На душе было тревожно. Хотя Ая, наверняка, была обессилена после того неистового совокупления, её долгое, почти гнетущее молчание не могло быть вызвано одной лишь усталостью. Нет, её внезапный приход, как и последующее исчезновение могли означать лишь одно: с ней приключилась какая-то ужасная, невообразимая беда. В исступлении, с которым она ласкала меня, жаждала меня, было что-то отчаянное. И чем больше я думал об этом, тем сильнее тревожился. С другой стороны, поскольку никаких перемен в жизни Маю и его сына, казалось, не произошло, быть может, с ней тоже ничего особенного не приключилось — она могла просто-напросто поехать проведать своего брата. Но уверенности в этом у меня не было, а пытаться выведать что-то у мальчика было бы неблагоразумно.
Я вышел из храма и пошёл вдоль реки Сёгэ на юг, в сторону чугунолитейных и сталелитейных фабрик.

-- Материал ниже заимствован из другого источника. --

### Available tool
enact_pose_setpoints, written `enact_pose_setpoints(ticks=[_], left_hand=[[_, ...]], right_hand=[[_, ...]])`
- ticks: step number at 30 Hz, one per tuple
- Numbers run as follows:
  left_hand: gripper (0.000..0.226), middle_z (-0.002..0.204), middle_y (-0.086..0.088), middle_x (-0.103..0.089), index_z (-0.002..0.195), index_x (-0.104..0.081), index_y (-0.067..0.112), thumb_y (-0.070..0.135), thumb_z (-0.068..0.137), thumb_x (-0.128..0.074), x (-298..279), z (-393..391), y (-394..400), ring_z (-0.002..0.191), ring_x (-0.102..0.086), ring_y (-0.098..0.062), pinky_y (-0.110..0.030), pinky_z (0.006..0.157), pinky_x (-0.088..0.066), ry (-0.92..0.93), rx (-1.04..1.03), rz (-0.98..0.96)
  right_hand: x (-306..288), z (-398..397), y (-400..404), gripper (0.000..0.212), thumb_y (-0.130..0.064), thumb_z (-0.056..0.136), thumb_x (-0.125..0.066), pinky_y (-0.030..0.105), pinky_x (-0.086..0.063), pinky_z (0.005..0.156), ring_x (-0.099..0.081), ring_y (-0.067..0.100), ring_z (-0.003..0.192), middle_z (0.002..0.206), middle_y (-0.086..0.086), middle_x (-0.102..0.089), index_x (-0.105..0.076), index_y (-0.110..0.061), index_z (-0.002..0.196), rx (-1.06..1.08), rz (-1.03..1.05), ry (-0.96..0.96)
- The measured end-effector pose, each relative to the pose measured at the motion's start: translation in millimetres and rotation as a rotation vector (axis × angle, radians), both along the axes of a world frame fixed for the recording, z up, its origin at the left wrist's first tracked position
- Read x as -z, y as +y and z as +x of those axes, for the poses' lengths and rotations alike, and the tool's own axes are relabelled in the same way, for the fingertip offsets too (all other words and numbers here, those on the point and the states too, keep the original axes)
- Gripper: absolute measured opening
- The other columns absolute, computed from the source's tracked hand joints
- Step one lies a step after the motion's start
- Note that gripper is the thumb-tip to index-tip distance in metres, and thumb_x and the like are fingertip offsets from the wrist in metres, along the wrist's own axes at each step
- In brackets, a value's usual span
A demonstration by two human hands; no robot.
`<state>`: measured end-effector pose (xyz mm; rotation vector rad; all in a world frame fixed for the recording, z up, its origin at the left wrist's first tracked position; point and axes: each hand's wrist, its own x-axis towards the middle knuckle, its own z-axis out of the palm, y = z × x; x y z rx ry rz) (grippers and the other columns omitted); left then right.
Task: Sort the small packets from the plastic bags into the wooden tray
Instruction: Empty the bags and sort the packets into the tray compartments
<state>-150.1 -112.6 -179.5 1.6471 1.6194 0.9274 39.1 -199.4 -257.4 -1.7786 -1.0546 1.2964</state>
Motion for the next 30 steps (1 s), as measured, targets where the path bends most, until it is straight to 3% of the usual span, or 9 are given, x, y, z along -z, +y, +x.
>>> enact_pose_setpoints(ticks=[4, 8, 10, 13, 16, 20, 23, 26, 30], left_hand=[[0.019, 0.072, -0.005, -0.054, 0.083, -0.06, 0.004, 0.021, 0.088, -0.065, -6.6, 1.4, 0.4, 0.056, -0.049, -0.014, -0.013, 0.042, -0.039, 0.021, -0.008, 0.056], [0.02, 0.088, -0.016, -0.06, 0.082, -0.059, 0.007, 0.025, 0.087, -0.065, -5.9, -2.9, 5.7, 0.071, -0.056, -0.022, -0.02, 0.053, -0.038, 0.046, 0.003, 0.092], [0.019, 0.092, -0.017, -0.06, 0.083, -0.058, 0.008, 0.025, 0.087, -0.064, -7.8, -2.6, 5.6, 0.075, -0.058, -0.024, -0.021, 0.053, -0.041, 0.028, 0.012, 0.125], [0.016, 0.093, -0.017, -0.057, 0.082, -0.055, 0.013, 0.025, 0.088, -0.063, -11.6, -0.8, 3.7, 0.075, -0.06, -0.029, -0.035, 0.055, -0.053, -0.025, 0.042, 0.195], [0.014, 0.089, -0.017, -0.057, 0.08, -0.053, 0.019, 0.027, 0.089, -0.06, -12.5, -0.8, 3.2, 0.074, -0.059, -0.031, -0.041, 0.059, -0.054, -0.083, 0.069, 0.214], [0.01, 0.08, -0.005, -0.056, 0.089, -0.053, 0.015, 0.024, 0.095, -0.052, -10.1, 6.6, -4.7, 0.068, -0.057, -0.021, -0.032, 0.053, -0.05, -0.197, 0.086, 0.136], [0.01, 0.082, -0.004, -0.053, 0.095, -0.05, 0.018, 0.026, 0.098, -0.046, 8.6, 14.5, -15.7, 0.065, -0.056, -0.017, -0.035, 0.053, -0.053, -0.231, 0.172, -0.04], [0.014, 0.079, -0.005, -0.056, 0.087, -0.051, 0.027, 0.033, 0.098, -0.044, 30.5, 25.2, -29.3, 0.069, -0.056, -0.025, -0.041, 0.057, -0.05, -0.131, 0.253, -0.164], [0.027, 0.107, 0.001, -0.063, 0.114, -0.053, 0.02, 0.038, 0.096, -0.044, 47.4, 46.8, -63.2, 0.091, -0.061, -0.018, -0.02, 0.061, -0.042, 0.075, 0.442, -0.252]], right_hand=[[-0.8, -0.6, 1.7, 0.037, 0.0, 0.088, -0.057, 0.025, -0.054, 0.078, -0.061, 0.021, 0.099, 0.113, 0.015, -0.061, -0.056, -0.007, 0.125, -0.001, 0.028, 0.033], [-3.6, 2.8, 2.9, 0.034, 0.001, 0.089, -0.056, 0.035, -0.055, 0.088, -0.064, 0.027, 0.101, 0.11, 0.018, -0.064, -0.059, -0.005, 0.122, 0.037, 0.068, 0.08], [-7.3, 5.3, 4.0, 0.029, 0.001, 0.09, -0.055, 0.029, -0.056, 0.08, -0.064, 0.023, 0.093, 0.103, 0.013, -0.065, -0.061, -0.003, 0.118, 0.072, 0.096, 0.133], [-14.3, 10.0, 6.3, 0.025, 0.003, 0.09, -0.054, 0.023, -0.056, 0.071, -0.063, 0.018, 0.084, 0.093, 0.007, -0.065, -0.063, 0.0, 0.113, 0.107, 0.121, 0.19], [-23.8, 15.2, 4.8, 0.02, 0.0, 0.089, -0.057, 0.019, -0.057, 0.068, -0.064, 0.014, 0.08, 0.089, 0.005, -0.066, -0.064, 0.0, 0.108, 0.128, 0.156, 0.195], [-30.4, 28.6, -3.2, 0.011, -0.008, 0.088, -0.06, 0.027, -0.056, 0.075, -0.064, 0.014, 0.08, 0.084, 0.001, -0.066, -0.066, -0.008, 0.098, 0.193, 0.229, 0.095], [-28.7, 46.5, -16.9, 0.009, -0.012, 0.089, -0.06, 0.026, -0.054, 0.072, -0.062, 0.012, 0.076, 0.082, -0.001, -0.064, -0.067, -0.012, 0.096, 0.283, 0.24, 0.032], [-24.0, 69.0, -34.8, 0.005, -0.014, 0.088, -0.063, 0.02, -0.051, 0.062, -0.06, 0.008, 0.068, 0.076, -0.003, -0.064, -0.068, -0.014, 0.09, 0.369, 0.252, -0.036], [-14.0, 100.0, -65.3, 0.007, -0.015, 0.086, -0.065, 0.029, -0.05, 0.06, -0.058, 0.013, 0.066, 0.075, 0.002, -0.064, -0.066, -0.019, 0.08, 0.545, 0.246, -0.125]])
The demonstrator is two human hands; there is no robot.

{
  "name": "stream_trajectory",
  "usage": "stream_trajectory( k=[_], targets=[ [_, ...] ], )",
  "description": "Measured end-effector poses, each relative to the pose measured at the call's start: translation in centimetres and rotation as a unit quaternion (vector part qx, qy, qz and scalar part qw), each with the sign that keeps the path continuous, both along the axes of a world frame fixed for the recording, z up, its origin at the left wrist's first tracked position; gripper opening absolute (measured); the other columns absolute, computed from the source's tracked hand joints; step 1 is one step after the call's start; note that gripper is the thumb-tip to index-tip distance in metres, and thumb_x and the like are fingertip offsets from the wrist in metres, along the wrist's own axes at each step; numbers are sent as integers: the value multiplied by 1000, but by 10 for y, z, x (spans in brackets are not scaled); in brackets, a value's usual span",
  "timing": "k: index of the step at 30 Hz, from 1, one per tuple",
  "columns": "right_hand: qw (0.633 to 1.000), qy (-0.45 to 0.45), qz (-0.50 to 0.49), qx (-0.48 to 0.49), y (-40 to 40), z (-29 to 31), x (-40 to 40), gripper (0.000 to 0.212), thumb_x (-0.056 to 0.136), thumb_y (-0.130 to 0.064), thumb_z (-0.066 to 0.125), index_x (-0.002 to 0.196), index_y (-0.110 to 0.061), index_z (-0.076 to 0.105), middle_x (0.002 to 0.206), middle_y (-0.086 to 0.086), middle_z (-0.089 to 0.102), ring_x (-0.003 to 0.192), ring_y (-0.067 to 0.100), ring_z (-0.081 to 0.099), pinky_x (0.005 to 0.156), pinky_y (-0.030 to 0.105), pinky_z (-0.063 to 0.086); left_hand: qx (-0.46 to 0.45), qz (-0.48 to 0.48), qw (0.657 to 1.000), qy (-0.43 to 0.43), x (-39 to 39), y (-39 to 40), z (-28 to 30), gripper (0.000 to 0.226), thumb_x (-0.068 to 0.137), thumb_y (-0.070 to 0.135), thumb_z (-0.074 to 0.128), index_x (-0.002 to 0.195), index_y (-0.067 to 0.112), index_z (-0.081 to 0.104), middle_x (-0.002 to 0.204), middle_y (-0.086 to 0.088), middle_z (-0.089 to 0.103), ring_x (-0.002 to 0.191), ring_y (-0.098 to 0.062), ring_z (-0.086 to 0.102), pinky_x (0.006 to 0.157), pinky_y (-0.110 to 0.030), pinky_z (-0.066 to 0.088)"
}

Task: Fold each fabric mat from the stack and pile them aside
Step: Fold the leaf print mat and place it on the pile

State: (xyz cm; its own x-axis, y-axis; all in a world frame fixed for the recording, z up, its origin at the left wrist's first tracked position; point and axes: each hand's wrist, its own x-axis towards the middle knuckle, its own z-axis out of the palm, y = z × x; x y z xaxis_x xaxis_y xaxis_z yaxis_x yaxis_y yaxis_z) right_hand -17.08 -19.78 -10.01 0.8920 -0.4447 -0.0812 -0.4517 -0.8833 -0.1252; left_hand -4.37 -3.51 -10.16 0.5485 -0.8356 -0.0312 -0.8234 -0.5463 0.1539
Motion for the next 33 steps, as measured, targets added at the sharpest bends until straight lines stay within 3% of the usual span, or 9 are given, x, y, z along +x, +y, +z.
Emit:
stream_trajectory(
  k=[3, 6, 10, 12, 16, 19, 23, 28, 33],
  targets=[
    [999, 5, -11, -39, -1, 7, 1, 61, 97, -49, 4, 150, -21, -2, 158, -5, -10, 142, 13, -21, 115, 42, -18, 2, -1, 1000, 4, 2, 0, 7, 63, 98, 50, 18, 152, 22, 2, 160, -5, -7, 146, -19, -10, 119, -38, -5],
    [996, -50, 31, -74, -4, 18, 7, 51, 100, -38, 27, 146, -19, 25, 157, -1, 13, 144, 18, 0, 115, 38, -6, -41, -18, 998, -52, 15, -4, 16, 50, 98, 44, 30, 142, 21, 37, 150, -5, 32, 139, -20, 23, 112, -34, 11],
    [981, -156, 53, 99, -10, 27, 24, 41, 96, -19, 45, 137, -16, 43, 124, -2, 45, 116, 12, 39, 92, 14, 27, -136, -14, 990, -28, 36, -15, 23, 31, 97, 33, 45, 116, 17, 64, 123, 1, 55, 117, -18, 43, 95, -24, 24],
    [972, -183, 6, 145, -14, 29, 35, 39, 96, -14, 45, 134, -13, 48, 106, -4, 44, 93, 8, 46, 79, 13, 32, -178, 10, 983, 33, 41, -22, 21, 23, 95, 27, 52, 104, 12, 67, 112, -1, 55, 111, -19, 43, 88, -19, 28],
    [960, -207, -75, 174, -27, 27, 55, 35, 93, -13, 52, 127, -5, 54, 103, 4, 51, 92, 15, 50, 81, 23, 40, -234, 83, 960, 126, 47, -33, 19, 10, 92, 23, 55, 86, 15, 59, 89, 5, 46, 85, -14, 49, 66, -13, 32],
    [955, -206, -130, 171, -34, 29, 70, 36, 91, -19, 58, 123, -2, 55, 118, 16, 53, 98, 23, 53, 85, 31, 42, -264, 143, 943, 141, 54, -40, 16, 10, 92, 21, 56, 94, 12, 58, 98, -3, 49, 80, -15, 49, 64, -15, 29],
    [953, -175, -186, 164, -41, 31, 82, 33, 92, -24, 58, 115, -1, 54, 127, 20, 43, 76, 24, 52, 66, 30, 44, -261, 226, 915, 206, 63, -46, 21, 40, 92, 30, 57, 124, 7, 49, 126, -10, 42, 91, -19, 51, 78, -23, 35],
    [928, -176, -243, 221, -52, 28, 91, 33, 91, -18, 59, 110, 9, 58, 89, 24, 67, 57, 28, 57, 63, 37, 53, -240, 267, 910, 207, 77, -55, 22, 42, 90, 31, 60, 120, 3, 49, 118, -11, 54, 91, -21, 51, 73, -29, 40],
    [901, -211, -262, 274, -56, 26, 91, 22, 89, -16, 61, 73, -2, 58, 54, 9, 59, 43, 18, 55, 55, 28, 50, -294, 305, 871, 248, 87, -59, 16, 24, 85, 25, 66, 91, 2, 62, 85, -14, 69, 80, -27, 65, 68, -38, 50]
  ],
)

В воздухе пахло бетоном и ржавчиной, керосином и химикалиями, дымом из фабричных труб и тому подобным, и пыль толстым слоем лежала на придорожной траве. Однако вся округа будто вымерла — не было ни вечного грохота грузовиков, ни рабочих. Мне безумно захотелось ещё раз — теперь уже на свету — увидеть спину девушки. Когда Маю выкалывал ей татуировку, наверняка сама душа этого человека трепетала на кончике его иглы. Её татуировка — слова этого человека с налитыми кровью белками. Именно поэтому меня донимала жажда хоть раз взглянуть на неё. Совокупиться по-звериному, сжимать её груди, глядя сверху на рисунок на её спине.